Computational Physics is the study of problems in physics using a computer. It is a combination of computer science, physics, applied mathematics and other sciences, used to develop numerical solutions to complex scientific (and engineering) problems. Computational Physics is used extensively by theorists and also by experimentalists. It is used in scientific research to study a diverse range of phenomena, such as the electronic structure of atoms, molecules and solids, protein folding in biophysics, atmospheric and oceanographic sciences, aerodynamic design and testing, material science, and in many other areas. Although the mathematical equations used to model physics problems are typically be well defined, their solutions are not. Analytic techniques can often be used to obtain very approximate, qualitative predictions of the behavior of physical systems but detailed quantitative solutions almost always require a numerical approach. Computational Physics deals with the numerical algorithms that provide the solutions, such as the discretization of a differential equation. Knowledge of Computational Physics will help you to solve problems in practically every area of science and engineering.
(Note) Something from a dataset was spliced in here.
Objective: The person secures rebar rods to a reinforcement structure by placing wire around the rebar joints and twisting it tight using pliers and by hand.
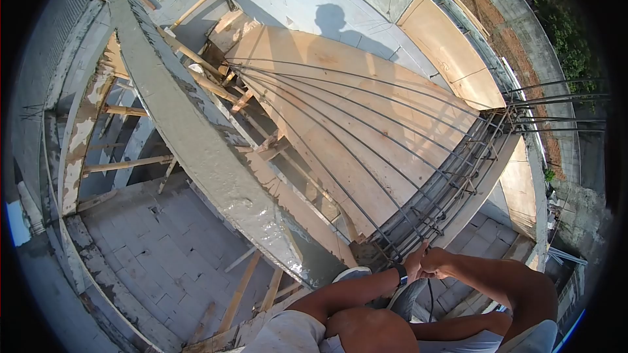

Tutorials are a major component of the course. Initially, students are presented with hands-on learning of basic Unix commands and scripting. This component later evolves into help sessions where students get assistance while working on projects. Evaluation is achieved through assignments (which typically have programming components) as well as two major programming projects, with write-ups using Latex. There is no final exam. The course syllabus typically includes ODEs, PDEs, Matrices and Stochastic Methods (e.g., Monte Carlo). Possible textbooks include Computational Physics: An Introduction (F. Vesely, Kluwer 2001) and Introductory Computational Physics, by A. Klein and A. Godunov (Cambridge University Press, 2006) and course material is supplemented by online resources.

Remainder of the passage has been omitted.